» What the task asks: Produce as output only the lines below starting at the line with "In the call" and continuing through the line with "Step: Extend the", each one exactly as written.
- - -
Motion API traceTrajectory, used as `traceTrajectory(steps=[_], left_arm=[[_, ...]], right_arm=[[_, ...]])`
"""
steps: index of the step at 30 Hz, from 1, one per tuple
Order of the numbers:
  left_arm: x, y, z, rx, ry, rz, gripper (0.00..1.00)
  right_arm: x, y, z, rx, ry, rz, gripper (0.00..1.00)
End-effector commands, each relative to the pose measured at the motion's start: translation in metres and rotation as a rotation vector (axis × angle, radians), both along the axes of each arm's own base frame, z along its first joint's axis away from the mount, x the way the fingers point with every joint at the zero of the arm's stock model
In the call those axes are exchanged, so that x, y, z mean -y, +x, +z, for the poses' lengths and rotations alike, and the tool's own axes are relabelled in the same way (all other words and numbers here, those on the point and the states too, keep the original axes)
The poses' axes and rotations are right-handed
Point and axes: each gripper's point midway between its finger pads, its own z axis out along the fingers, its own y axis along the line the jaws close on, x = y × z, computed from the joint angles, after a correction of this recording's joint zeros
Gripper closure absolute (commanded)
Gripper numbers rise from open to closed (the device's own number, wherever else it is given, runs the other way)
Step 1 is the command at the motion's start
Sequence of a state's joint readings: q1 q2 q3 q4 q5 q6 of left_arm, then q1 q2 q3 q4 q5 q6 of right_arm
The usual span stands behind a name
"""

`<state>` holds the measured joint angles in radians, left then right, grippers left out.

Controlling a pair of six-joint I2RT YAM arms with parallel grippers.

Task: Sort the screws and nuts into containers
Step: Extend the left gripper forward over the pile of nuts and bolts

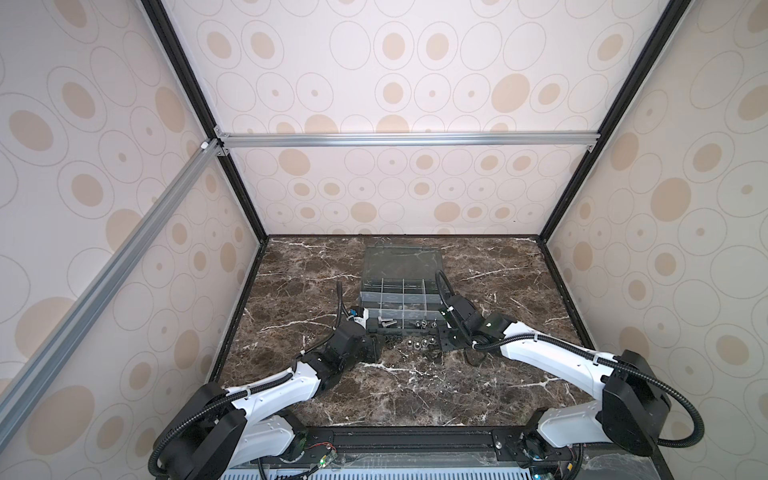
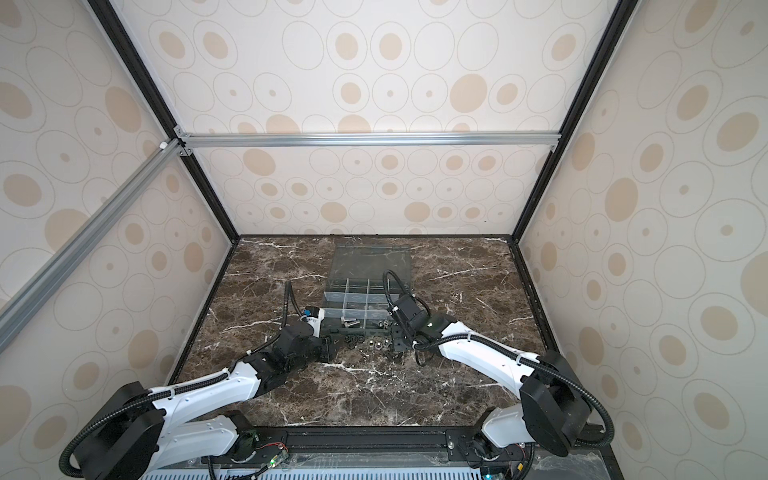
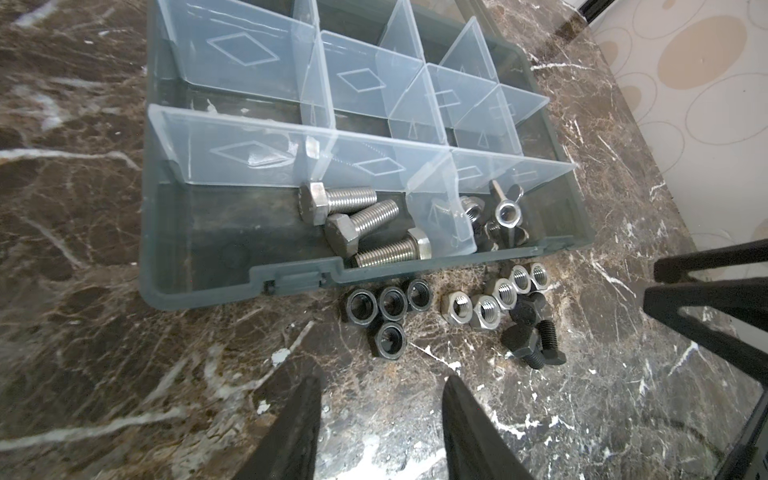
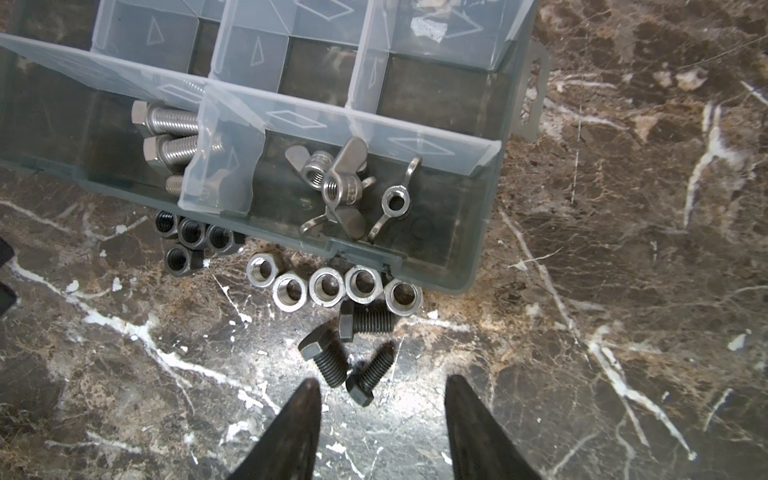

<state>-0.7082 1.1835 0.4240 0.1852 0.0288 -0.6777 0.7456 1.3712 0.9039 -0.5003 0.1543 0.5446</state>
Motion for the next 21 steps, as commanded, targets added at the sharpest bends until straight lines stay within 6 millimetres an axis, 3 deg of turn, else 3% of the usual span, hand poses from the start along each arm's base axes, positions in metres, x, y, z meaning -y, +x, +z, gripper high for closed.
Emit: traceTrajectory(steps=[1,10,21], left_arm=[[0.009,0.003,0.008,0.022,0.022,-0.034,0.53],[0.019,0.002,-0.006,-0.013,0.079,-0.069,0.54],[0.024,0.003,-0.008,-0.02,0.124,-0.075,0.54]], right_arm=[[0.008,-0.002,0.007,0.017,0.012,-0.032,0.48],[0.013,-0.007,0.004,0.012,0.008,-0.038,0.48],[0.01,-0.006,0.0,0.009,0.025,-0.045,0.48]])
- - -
» Result:
In the call those axes are exchanged, so that x, y, z mean -y, +x, +z, for the poses' lengths and rotations alike, and the tool's own axes are relabelled in the same way (all other words and numbers here, those on the point and the states too, keep the original axes)
The poses' axes and rotations are right-handed
Point and axes: each gripper's point midway between its finger pads, its own z axis out along the fingers, its own y axis along the line the jaws close on, x = y × z, computed from the joint angles, after a correction of this recording's joint zeros
Gripper closure absolute (commanded)
Gripper numbers rise from open to closed (the device's own number, wherever else it is given, runs the other way)
Step 1 is the command at the motion's start
Sequence of a state's joint readings: q1 q2 q3 q4 q5 q6 of left_arm, then q1 q2 q3 q4 q5 q6 of right_arm
The usual span stands behind a name
"""

`<state>` holds the measured joint angles in radians, left then right, grippers left out.

Controlling a pair of six-joint I2RT YAM arms with parallel grippers.

Task: Sort the screws and nuts into containers
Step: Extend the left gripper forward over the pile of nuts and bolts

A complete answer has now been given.